Phospholipases sPLA2 & Lp-PLA2

sPLA2 and Lp-PLA2 are enzymes that cleave the oxidized fatty acid side chain at the sn-2 position of OxPL. This reaction generates lysophosphatidylcholine and an oxidized free fatty acid, which are lipid mediators of multiple proinflammatory and proatherogenic pathways Citation[20]. Phospholipases are expressed by macrophages and are upregulated by proinflammatory compounds and OxLDL. Lp-PLA2is carried by all lipoproteins, whereas sPLA2 is not carried by lipoproteins to any significant extent. Prospective epidemiological studies in clinically stable populations have shown that elevated levels of Lp-PLA2 and sPLA2 mass and/or activity are associated with an increased risk of cardiovascular events Citation[20,21]. The database for Lp-PLA2 as a predictor of CVD, and also of stroke, is quite large, with 32 major studies of primary and secondary prevention. However, it does not appear to predict subsequent risk in patients presenting with acute coronary syndrome (ACS). In addition, the odds or hazard ratios are modest and are often significantly attenuated when adjusting for LDL-C, which is the main carrier of Lp-PLA2. Similarly, changes with lipid-lowering therapies reflect the change in LDL-C, and therefore do not seem to have a significant clinical role in following therapeutic interventions. The scientific evidence for sPLA2 is not as well developed as that for Lp-PLA2, but the evidence base is growing that sPLA2 is a robust predictor of CVD events. In fact, the hazard ratio is often significantly higher than it is for Lp-PLA2 when measured in the same studies Citation[11,22]. We have recently shown in the MIRACL trial that sPLA2 mass independently predicts death during a 16-week period following ACS and that high-dose atorvastatin significantly reduces sPLA2 and Lp-PLA2 mass and activity after ACS, and mitigates the risk of death associated with sPLA2 mass Citation[22]. Finally, the hazard ratio for new CVD events is approximately doubled when either OxPL/apoB or Lp(a) is combined with sPLA2Citation[11] or Lp-PLA2Citation[9], suggesting pathophysiological synergy between these biomarkers in risk prediction. Additional studies are also needed to assess whether the mass or the activity of these phospholipases provide complementary or similar information, as their values do not necessarily have a high correlation.

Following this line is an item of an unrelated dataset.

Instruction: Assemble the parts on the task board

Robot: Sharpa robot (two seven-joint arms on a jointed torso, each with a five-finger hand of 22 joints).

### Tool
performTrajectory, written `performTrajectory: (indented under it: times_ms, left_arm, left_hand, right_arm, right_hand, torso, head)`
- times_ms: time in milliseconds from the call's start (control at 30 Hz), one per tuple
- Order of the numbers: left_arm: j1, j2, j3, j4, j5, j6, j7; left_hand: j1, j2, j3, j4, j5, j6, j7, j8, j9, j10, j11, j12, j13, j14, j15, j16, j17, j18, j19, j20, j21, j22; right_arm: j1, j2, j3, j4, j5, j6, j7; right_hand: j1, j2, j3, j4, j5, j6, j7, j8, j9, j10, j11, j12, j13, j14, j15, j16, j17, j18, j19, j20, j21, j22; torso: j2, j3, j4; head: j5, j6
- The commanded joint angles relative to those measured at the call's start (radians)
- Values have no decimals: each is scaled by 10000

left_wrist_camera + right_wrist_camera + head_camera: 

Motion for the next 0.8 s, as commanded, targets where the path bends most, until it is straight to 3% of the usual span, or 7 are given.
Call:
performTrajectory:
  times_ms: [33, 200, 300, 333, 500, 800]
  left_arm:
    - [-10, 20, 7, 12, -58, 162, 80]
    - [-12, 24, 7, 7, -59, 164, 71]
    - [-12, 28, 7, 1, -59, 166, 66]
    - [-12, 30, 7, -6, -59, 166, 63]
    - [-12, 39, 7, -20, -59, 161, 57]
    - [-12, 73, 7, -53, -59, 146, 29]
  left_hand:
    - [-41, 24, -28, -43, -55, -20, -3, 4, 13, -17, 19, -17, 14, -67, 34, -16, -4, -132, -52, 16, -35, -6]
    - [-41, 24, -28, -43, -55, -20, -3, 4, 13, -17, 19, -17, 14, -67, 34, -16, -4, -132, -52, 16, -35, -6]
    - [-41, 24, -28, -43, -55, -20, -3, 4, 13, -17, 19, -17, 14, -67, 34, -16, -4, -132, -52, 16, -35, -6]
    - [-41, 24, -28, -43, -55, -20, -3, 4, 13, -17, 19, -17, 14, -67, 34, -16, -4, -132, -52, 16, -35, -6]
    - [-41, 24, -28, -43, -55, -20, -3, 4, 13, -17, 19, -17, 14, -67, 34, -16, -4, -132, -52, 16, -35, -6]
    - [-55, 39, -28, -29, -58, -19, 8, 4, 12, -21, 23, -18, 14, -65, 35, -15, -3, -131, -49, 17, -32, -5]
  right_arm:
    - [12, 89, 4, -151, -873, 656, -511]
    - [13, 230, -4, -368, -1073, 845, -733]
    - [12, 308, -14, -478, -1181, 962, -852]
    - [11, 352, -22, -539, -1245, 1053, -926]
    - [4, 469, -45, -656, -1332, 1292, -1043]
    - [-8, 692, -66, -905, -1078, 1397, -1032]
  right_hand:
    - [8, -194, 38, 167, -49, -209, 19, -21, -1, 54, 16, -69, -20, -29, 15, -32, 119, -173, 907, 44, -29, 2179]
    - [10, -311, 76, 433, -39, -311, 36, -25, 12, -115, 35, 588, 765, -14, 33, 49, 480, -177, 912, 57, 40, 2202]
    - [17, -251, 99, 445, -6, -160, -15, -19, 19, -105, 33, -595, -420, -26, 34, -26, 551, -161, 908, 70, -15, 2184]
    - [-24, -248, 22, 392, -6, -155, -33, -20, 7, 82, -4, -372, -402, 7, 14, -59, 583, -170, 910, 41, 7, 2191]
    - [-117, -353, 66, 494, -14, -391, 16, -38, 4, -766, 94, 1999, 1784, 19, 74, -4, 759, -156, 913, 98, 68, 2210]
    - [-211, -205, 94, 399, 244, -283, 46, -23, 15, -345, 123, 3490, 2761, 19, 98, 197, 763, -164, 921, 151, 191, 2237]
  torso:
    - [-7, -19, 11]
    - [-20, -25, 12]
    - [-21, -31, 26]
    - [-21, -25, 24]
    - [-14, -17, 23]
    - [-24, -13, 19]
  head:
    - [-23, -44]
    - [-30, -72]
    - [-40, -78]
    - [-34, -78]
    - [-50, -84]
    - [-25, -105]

In conclusion, these data suggest that oxidative biomarkers are robust, independent biomarkers of CVD risk emanating from oxidative/inflammatory pathways. Going forward, combinations of these biomarkers may add significant prognostic value to CVD risk prediction and are poised to play a significant clinical role. Additional studies of reclassification are needed for all of these biomarkers. If they continue to show that they can affect management in the setting of currently available clinical risk models, as suggested for OxPL/apoB Citation[10], then they should ultimately take their place in clinical guidelines for assessing the risk of CVD.

Financial & competing interests disclosure

S Tsimikas is named as an inventor of and receives royalties from patents and patent applications awarded to the University of California (CA, USA) for the use of oxidation-specific antibodies, is a cofounder and has equity interest in Atherotope, is a consultant to ISIS, Genzyme, Quest and Aterovax, and has received investigator-initiated grants from Merck and Pfizer. The authors have no other relevant affiliations or financial involvement with any organization or entity with a financial interest in or financial conflict with the subject matter or materials discussed in the manuscript apart from those disclosed.

No writing assistance was utilized in the production of this manuscript.